太陽光発電における「自立運転」とは、電力会社からの電力供給が停止した停電時などに
太陽光発電システムが電力会社の送電網から切り離され、独立して電力を供給する運転モードのこと。
通常、太陽光発電システムは電力会社と連携(連系運転)して電気を供給しているが
停電時には安全のために自動的に連携を停止する。
しかし、自立運転に切り替えることで、太陽光で発電した電気を家庭内で利用できるようになる。
自立運転の仕組みと使い方

停電時の切り替え
停電が発生すると、パワーコンディショナーは自動的に連系運転を停止する。
※多くの場合、手動で自立運転モードに切り替える操作が必要となる。
具体的な切り替え方法はメーカーや機種によって異なるが
パワーコンディショナーの運転スイッチやブレーカーを操作する手順が一般的。
一部の蓄電池と連携しているシステムでは、自動で自立運転に切り替わるものもある。
切り替え後、パワーコンディショナーに付属している「自立運転用コンセント」から電気を取り出すことができる。
このコンセントは通常、パワーコンディショナーの側面や、屋内の特定の場所に設置されている。
利用可能な電力
自立運転で利用できる電力は、通常最大1,500W(100V)程度に制限されている。
これは、一般的な家庭用コンセントの容量に合わせて設定されているため。
そのため、同時に使用できる家電製品は限られる。
冷蔵庫や一部の照明、携帯電話の充電、ラジオなど、消費電力の低い機器が中心となる。
電子レンジ、ドライヤー、エアコン(特に200Vのもの)、IHクッキングヒーターなど、消費電力の大きい機器は使用できないか、同時に使用すると電力オーバーでシステムが停止する可能性がある。
発電状況による影響
自立運転は、太陽が出ている日中のみ利用可能。
夜間や曇りの日、雨の日、積雪時など、太陽光が十分に得られない場合は発電量が低下し、電気を使用できない。
※発電量が消費電力を下回る場合も、自立運転が停止することがある。
蓄電池を導入している場合は、日中に発電した電気を蓄電池に貯めておけば
夜間や悪天候時でも電気を利用できるようになり、より安定した電力供給が期待できる。
蓄電池と連携することで、自立運転時の出力が高くなる(3,000W~5,900Wなど)ケースもある。
自立運転のメリット・デメリット

メリット
- 停電時の非常用電源
災害などによる停電時でも、最低限の電気を確保できるため
情報収集(ラジオ、テレビ)、食料の保存(冷蔵庫)、携帯電話の充電など
生活維持に必要な機器を動かすことができる。 - 電気代の削減(通常時)
自立運転は停電時に限らず、日中の発電した電力を自家消費することで
電力会社から購入する電気量を減らし、電気代を削減する効果もある。
デメリット
- 利用できる家電の制限
前述の通り、最大1,500Wという制限があるため、すべての家電を普段通り使えるわけではなく
特に消費電力の大きい家電は使用できないことが多い。 - 日中に限られる
太陽光発電のため、夜間や悪天候時には利用できない。
安定した電力供給を望む場合は蓄電池の導入を検討する必要がある。 - 自立運転用コンセントからの給電
家庭内のすべてのコンセントに電気が供給されるわけではなく
パワーコンディショナーの近くにある専用の「自立運転用コンセント」からのみ電気を取り出せる。

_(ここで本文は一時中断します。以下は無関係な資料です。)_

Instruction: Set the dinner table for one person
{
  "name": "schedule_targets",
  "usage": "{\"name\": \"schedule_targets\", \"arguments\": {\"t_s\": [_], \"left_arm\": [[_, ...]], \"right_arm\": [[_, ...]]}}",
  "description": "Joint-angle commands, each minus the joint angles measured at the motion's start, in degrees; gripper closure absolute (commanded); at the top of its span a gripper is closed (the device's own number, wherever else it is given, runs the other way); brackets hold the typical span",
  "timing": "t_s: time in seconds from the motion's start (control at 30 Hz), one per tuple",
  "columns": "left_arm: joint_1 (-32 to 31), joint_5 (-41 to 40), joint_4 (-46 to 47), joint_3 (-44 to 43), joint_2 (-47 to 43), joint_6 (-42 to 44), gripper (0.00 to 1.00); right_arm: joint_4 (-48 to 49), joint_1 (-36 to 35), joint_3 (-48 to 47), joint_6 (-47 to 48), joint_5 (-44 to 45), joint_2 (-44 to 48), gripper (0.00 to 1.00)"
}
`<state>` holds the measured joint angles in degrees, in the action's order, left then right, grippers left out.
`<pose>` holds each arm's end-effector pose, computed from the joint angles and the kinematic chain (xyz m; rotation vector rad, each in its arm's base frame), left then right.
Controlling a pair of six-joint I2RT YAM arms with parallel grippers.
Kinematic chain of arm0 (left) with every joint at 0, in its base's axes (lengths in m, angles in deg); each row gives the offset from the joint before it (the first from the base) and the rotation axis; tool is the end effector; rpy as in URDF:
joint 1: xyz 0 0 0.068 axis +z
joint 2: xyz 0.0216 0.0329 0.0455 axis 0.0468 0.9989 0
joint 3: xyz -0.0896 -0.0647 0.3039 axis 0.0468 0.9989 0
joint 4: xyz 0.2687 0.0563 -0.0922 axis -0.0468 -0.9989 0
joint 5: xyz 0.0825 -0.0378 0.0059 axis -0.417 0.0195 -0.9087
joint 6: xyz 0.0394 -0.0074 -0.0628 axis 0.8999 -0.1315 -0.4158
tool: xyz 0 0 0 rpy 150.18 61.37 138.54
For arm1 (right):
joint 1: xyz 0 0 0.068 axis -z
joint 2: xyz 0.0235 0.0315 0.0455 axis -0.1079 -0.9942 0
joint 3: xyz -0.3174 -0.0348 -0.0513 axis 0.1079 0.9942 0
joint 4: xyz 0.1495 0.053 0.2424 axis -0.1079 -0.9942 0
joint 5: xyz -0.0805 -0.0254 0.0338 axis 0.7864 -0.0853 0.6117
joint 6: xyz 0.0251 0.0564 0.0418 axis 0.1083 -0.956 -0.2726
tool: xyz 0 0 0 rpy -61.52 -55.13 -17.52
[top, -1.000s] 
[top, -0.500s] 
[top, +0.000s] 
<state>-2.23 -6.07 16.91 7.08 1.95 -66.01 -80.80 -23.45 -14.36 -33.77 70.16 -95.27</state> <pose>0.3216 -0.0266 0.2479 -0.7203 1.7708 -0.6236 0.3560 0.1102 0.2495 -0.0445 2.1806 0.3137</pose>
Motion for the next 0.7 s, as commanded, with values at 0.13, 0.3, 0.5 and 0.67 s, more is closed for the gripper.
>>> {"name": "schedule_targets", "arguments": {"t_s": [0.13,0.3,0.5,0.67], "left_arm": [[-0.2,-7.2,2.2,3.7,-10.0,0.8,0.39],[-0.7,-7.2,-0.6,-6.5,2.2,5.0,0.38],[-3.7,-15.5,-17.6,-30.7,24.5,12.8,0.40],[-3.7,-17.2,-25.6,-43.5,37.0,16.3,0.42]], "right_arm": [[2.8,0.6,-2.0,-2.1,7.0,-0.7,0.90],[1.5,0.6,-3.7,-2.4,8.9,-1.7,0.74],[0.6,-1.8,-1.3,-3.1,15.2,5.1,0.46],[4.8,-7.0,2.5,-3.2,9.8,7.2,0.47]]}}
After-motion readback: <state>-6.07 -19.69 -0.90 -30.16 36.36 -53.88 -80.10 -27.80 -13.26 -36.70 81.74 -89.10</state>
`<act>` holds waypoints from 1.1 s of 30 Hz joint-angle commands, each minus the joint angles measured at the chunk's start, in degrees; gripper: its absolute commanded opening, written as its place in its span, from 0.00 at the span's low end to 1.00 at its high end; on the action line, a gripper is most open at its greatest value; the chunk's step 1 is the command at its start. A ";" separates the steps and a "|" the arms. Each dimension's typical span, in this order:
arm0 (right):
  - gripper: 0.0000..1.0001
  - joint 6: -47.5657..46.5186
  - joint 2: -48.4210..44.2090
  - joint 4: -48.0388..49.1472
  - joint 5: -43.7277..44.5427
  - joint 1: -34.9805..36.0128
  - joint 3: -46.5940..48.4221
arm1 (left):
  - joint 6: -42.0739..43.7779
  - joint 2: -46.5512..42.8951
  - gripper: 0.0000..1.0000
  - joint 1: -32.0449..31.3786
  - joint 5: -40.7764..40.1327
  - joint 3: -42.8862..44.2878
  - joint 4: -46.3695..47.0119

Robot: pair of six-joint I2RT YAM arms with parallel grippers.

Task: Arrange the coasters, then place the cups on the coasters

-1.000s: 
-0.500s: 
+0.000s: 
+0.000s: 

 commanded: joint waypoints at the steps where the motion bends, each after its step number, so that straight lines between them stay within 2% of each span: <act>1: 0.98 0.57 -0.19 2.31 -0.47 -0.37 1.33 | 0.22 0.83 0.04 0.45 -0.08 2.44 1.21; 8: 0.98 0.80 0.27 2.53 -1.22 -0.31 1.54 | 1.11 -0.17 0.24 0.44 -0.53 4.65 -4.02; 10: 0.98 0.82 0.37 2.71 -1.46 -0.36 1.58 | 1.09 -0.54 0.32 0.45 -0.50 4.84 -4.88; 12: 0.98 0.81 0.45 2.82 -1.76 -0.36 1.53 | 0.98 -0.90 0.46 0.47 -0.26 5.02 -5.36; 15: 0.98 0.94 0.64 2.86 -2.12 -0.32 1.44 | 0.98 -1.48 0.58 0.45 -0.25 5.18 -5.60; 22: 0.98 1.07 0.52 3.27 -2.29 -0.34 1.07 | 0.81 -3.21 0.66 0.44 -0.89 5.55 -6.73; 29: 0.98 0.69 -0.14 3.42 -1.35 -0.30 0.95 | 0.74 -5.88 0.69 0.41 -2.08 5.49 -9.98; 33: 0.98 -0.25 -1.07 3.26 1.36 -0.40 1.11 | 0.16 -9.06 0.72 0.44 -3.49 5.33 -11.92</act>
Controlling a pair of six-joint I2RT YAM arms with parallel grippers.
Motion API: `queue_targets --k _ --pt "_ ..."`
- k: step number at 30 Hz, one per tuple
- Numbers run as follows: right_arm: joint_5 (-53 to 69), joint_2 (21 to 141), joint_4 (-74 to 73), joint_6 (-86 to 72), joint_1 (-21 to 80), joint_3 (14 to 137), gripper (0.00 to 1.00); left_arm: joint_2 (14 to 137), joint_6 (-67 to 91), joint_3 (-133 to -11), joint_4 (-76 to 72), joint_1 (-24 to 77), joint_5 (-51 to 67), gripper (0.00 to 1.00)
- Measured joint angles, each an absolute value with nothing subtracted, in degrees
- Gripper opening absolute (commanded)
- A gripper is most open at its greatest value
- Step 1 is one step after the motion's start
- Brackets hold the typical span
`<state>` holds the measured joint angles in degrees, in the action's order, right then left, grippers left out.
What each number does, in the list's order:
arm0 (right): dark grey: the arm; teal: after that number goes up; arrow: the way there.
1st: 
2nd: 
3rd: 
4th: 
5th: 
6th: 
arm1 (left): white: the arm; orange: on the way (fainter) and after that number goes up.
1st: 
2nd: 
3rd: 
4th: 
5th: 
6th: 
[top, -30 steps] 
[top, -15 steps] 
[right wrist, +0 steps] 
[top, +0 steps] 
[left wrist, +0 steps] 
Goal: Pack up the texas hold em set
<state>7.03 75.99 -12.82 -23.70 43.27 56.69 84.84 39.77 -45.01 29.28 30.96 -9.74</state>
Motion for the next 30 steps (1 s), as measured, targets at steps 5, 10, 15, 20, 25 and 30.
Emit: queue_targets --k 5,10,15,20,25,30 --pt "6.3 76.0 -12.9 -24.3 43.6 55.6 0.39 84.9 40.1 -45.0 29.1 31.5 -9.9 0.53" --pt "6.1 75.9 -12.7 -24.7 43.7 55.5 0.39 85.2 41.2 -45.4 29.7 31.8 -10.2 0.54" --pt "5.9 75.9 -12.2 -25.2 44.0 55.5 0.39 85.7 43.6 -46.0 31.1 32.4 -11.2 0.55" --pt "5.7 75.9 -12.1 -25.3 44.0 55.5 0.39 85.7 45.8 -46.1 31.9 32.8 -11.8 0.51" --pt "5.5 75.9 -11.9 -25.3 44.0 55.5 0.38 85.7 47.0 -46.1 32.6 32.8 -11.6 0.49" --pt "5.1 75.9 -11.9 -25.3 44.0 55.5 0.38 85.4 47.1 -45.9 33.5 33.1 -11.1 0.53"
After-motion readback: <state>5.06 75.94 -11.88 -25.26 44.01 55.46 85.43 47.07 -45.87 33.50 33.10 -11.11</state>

事前に位置を確認しておくことが重要。 - 手動での切り替えが必要な場合が多い
停電発生時に手動で自立運転に切り替える必要がある機種が多い。
操作方法を把握し、いざという時に慌てないようにしておく必要がある。 - 自動停止と再開
天候の変化などで発電電力が低下すると、自立運転は自動的に停止する。
翌朝、再び太陽が出ても自動では運転を開始しない場合があるので
その都度手動で再開操作が必要なことがある。 - 医療機器への接続禁止
生命に関わる医療機器を自立運転コンセントに接続することは絶対に避けること。